En 20 ans sur le terrain, j’ai surtout dirigé des écoles montréalaises en milieux défavorisés avec une forte population de nouveaux arrivants. Le succès migratoire de ces personnes venues d’ailleurs passe impérativement par le succès de leurs enfants à l’école. Ils ont confiance en l’institution scolaire pour intégrer et scolariser leurs enfants, qui nous arrivent souvent parlant une autre langue que le français, et sans avoir fréquenté la garderie ou le CPE.

Pourquoi à temps plein ?

Nous avons expérimenté la maternelle 4 ans à temps partiel, une formule où l’enseignante reçoit un groupe de 15 enfants le matin et un autre de 15 enfants l’après-midi. Même si les enseignantes font un travail formidable qui souvent fait la différence dans le parcours de leurs élèves, le temps partiel est loin d’être optimal. Dans ce modèle, le plus jeune élève de l’école est en contact avec le plus grand nombre d’adultes, jusqu’à cinq, dans une même journée… Les observations quotidiennes sur l’enfant peuvent plus facilement se perdre et son portrait comportemental ne pas être bien suivi.

Le récent programme de maternelle 4 ans à temps plein permet à l’enseignante de suivre une moyenne de 14 élèves, d’offrir à tous des chances égales, de s’assurer que chaque enfant se développe dans tous les domaines, qu’il cultive sa confiance et le plaisir d’apprendre.

Il permet à l’école de prendre les dispositions pour que l’enfant et sa famille s’y sentent à l’aise et bien accueillis.

Intégrer l’école à temps plein à 4 ans permet aussi de bénéficier du soutien de professionnels qui suivent l’enfant tout au long de son parcours scolaire jusqu’à 12 ans et de l’expertise d’une enseignante qui compte quatre ans de formation universitaire pour appuyer ses observations, ses choix d’activités, ses évaluations formatives et ses interventions auprès des parents.

La pénurie d’enseignants n’est pas un argument valable

Le Québec doit comme société valoriser la profession enseignante et celle de tous les intervenants en éducation, dont les techniciennes en éducation spécialisée (TES), les psychoéducatrices, les orthophonistes, les conseillers pédagogiques, les essentiels membres du personnel de soutien et les directeurs d’école, leurs adjoints et les gestionnaires administratifs ! Il faut d’ailleurs se réjouir que les universités connaissent une augmentation du nombre de postulants en éducation.

Intervenir tôt, un incontournable !

Pour les enfants qui passent par la maternelle 4 ans, la différence se voit dès l’entrée en première année. L’école connaît alors déjà ceux qui ont des défis et peut les accompagner dès le premier mois de l’année au lieu d’attendre à Noël pour identifier le besoin.
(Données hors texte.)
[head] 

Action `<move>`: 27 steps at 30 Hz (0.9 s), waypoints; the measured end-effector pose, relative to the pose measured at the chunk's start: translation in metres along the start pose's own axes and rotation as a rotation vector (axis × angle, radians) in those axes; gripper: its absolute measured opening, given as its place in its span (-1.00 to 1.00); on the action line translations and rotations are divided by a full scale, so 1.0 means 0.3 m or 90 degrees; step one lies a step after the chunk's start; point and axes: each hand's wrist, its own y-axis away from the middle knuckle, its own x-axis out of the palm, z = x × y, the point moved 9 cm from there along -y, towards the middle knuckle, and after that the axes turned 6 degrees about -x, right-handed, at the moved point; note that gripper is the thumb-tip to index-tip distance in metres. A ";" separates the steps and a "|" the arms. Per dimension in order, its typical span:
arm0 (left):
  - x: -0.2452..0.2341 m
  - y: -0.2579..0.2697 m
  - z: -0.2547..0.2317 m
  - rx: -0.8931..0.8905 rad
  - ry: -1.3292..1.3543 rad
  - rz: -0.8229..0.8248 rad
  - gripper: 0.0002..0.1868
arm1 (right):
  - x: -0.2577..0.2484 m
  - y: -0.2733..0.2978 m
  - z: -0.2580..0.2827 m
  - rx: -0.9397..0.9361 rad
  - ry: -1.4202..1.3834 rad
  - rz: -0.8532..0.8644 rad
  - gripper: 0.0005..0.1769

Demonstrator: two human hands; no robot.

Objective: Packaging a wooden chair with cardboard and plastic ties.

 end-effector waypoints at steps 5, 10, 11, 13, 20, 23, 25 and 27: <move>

Cet écart de trois ou quatre mois fait une grande différence dans le cheminement scolaire, dans l’estime de soi des élèves, dans la réussite scolaire.

Un enfant qui a des difficultés de lecture à la fin de sa troisième année du primaire est à risque de décrochage en troisième secondaire. C’est connu !

Et, nous le savons, le décrochage comporte un coût économique et social, individuel et collectif, trop important pour qu’on ne s’attaque pas à ses causes. L’implantation de la maternelle 4 ans à temps plein coûtera cher ! Oui ! Mais à la lumière des projets pilotes que nous avons menés, le jeu en vaut la chandelle.

À Montréal, il faudra investir dans les infrastructures

Ce n’est pas le cas partout au Québec, mais à Montréal, plusieurs écoles n’ont pas l’espace suffisant pour ouvrir de nouvelles classes de maternelle 4 ans à temps plein. L’investissement dans les infrastructures qui est actuellement très grand, à la hauteur du désamour qu’a subi le réseau de l’éducation depuis trop longtemps, devra donc se poursuivre, voire s’accélérer. Car il ne serait pas acceptable de priver les élèves d’un local de musique ou d’une bibliothèque pour loger les nouvelles classes. Une école, une classe, un gymnase, ça sert à plusieurs générations. Saluons l’engagement du gouvernement d’investir massivement en éducation.